A change in his stance could be the culprit here.
Scrolling through the Baseball Savant leaderboards and sorting by barrel percentage, atop the list is a group of familiar names, with Gary Sanchez, Anthony Rendon, and Mike Trout maintaining their elite quality-of-contact skills. Looking at a smaller, but more recent sample, the top three barrel percentages for the month of June also belong to a group of non-surprising names: Hunter Renfroe, Nelson Cruz, Mike Trout.
The fourth highest barrel percentage for the month of June is where a surprise emerges. Long-time veteran outfielder Cameron Maybin holds this spot, barreling a fourth of his batted balls (eight out of 32), going against the profile developed on his game through thousands and thousands of plate appearances. Yes, I know he was just put on the injured list with a calf strain, but all of this is still relevant.
To explain further, I’ll dive into where Maybin’s quality-of-contact has stood among the league in the Statcast-era before this season. Among 361 hitters with at least 500 batted balls in that time, his barrel percentage ranked 280th, standing at 3.2 percent. His average exit velocity of 86.9 miles per hour ranked 235th. For 2019, among 359 hitters with at least 50 batted balls, he ranks 94th in barrel percentage and 79th in exit velocity. Focusing again on the month of June and once again lowering the threshold to a minimum of 25 batted balls, he ranks the mentioned fourth in barrel percentage out of 249 hitters, while standing 30th in exit velocity at 92.4 MPH. Visually, it becomes clear that Maybin is hitting the ball harder than he ever has.

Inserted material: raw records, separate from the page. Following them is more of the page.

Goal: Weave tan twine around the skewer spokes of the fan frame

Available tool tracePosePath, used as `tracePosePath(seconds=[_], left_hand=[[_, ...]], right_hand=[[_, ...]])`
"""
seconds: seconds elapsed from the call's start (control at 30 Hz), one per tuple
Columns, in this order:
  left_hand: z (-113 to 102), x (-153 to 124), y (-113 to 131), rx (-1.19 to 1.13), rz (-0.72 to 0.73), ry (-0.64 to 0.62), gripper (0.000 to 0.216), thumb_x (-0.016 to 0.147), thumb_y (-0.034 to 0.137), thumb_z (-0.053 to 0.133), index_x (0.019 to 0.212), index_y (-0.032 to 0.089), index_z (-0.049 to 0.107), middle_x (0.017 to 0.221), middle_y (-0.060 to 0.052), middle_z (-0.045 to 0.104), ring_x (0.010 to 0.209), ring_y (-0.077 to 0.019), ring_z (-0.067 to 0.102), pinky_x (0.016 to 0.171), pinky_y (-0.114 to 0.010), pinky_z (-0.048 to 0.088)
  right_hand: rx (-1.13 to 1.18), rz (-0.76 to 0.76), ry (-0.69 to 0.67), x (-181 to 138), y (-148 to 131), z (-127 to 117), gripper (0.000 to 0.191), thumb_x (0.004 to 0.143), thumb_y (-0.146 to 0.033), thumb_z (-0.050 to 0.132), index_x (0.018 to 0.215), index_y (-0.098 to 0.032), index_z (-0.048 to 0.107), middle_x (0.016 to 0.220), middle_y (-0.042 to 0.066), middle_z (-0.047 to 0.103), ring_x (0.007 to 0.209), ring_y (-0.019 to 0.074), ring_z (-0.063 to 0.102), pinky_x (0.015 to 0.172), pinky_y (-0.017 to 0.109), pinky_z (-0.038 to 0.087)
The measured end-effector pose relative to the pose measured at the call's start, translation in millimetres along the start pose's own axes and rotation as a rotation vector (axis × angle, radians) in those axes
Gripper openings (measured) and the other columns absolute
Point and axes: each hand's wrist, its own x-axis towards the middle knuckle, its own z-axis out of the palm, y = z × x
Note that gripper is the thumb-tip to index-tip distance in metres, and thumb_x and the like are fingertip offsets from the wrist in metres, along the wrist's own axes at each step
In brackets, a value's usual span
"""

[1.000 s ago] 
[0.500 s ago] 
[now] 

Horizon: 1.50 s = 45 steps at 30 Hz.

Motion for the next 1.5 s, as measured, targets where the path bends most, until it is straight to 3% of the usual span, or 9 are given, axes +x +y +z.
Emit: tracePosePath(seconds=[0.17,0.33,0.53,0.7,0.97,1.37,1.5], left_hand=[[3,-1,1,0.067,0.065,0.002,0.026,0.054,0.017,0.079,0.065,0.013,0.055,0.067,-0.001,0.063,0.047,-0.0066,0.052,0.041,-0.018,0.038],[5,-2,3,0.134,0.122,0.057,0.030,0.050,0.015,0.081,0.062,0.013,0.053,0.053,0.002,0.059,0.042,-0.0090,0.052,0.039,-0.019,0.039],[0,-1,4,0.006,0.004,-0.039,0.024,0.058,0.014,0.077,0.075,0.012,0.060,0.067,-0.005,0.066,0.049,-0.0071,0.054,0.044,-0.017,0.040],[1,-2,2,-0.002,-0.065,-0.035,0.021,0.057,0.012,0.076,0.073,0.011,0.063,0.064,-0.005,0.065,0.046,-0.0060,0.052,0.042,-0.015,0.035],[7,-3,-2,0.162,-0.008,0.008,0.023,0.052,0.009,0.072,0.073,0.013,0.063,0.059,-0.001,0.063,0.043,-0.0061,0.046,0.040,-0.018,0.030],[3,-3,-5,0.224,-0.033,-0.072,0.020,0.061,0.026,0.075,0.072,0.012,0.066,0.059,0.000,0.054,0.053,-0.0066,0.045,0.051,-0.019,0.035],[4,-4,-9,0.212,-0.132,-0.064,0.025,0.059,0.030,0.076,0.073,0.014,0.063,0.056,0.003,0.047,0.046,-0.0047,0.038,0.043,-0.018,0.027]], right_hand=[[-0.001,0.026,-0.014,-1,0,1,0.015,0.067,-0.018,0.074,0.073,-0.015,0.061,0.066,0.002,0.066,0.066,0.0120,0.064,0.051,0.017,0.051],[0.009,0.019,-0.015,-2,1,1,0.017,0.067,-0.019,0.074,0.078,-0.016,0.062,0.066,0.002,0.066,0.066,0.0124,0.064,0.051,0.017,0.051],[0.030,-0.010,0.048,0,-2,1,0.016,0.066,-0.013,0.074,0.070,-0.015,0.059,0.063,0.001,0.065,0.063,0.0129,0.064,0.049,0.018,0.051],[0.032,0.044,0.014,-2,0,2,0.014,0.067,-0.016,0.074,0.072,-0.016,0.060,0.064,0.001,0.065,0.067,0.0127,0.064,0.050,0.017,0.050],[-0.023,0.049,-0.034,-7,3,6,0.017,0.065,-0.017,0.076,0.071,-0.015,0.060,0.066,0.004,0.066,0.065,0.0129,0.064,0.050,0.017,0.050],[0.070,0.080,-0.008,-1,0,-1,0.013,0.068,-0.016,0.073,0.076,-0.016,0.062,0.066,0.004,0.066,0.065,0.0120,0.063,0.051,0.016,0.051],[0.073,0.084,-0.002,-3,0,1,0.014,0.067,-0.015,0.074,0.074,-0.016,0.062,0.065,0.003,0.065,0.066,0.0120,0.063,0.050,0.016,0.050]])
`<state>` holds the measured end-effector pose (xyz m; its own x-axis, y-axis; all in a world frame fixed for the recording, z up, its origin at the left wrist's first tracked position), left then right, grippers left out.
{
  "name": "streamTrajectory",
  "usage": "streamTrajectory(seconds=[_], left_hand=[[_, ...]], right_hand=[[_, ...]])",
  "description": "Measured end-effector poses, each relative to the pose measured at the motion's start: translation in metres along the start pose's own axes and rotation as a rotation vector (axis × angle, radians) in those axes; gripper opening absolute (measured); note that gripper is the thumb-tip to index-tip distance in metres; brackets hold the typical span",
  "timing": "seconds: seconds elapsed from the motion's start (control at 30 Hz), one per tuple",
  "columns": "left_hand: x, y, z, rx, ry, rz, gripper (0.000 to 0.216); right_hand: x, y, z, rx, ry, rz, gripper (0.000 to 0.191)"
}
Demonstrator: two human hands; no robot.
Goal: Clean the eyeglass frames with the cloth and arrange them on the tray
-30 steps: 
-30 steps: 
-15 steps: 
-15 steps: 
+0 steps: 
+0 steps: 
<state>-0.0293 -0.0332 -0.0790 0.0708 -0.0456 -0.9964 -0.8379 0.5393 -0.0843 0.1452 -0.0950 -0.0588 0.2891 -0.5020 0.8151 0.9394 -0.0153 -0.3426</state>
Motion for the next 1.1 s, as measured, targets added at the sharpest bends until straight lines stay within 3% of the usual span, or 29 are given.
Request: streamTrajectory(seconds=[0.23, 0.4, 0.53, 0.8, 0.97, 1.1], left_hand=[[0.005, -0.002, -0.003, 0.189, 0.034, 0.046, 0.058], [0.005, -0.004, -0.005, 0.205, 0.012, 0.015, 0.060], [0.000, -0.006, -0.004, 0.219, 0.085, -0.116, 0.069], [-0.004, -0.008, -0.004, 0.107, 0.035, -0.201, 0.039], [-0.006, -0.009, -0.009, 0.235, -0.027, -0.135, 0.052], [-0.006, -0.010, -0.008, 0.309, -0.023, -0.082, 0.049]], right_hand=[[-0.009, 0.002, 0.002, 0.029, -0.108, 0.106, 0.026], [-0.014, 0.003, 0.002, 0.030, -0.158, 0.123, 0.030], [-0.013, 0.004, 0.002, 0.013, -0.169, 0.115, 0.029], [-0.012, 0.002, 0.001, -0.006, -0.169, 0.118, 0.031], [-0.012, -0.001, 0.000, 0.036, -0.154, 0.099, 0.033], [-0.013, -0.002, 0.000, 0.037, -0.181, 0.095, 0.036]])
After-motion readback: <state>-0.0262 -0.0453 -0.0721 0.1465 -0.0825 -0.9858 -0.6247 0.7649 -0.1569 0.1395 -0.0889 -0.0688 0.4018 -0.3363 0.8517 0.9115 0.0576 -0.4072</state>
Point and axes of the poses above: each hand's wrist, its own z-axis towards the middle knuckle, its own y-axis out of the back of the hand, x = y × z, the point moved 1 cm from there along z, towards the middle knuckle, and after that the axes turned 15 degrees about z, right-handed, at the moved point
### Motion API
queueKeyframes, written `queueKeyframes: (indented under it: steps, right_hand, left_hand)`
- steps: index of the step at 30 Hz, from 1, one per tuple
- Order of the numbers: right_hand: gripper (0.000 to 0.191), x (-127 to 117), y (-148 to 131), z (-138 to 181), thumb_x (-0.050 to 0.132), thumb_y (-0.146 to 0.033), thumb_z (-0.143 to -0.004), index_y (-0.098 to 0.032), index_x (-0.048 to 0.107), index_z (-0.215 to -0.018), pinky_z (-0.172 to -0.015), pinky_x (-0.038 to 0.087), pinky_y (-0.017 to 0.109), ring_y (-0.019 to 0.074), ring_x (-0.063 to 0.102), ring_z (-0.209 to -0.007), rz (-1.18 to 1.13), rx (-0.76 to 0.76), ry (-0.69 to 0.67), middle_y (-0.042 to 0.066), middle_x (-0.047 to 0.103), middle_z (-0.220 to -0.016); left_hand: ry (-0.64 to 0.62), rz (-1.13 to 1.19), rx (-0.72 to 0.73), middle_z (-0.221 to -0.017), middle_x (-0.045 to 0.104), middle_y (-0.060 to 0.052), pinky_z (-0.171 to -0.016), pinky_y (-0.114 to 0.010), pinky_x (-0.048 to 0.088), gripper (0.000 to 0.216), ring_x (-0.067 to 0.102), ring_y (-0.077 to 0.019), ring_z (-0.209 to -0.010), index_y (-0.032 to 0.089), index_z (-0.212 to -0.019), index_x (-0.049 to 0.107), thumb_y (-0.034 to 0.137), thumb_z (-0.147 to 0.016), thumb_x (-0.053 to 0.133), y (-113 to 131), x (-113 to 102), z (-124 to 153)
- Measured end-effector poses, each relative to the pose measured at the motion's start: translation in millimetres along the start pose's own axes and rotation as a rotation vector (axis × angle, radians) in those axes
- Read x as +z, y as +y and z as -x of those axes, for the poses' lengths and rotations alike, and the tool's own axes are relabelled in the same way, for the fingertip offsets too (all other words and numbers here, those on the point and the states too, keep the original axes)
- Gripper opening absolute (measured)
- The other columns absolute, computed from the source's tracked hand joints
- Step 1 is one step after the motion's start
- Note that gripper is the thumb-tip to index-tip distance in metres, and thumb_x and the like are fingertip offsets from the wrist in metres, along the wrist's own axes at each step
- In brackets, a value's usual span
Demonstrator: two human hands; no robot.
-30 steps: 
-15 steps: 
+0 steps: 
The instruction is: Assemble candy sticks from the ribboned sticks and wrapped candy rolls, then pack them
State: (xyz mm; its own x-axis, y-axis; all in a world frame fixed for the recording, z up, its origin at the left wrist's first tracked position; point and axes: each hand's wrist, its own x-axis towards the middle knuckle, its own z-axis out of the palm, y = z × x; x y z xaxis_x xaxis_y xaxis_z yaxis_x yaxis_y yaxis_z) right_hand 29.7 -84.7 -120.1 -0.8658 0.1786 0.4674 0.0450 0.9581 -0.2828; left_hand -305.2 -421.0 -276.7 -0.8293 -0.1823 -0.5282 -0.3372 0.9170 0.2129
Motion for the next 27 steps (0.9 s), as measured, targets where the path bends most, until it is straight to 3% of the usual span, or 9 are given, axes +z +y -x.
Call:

Maybin’s batted ball issues can probably be attributed as the results of a lackluster swing. Before this season, out of those 361 qualified hitters in the Statcast-era, he ranked 343rd in launch angle. Identifying how often he hit the ball in the “ideal” launch angle ranch (typically eight to 32 degrees), he sat at 29.2 percent, ranking 328th, sitting next to noted non-sluggers Adam Engel and Ronald Torreyes. In 2019, he’s upped that mark to 36.1 percent, ranking in the top third of baseball. This June, he’s been up to 40.6 percent, good for a spot in the top sixth of baseball.
So what if Maybin always had these good batted ball skills in him? Year-to-year, his max exit velocity numbers usually hung around 110 miles per hour, considerably above-average. This prompted the question of Maybin possibly changing something with his swing. After swimming through some video from last season and this season, a difference quickly became apparent.
Starting with the stance, the bat position from Maybin was consistent in both 2018 and 2019, except totally different between the two seasons. As you can see, the bat position turns from resting on his right shoulder to standing up right, subsequently changing the positioning of both his hands.
Secondly, it seems that Maybin has abbreviated his leg kick to an extreme degree. Before this year, he had a very noticeable lift in his leg as the pitcher released the ball, with his foot coming in inches of lining up with the bottom of the strike zone. This season, he’s been using more of a simple motion with his lower-half.
It seems that the changes Maybin has made has made his swing generate more power and generate his power on a more consistent rate. As mentioned, a lot of this has to do with lifting the ball more, so adjusting the positioning of his hands, allowing him to gain a more optimized path to the ball, has allowed him to do that.
As of today, Cameron Maybin has a 139 wRC+. It remains unlikely that Maybin will sustain this pace of offensive production, and he still has to make his IL return now, but if he can to be an above-average contributor on offense, while providing serviceable and versatile defense in the outfield, while mixing in some stolen bases, the value accrued from him will end up being a steal.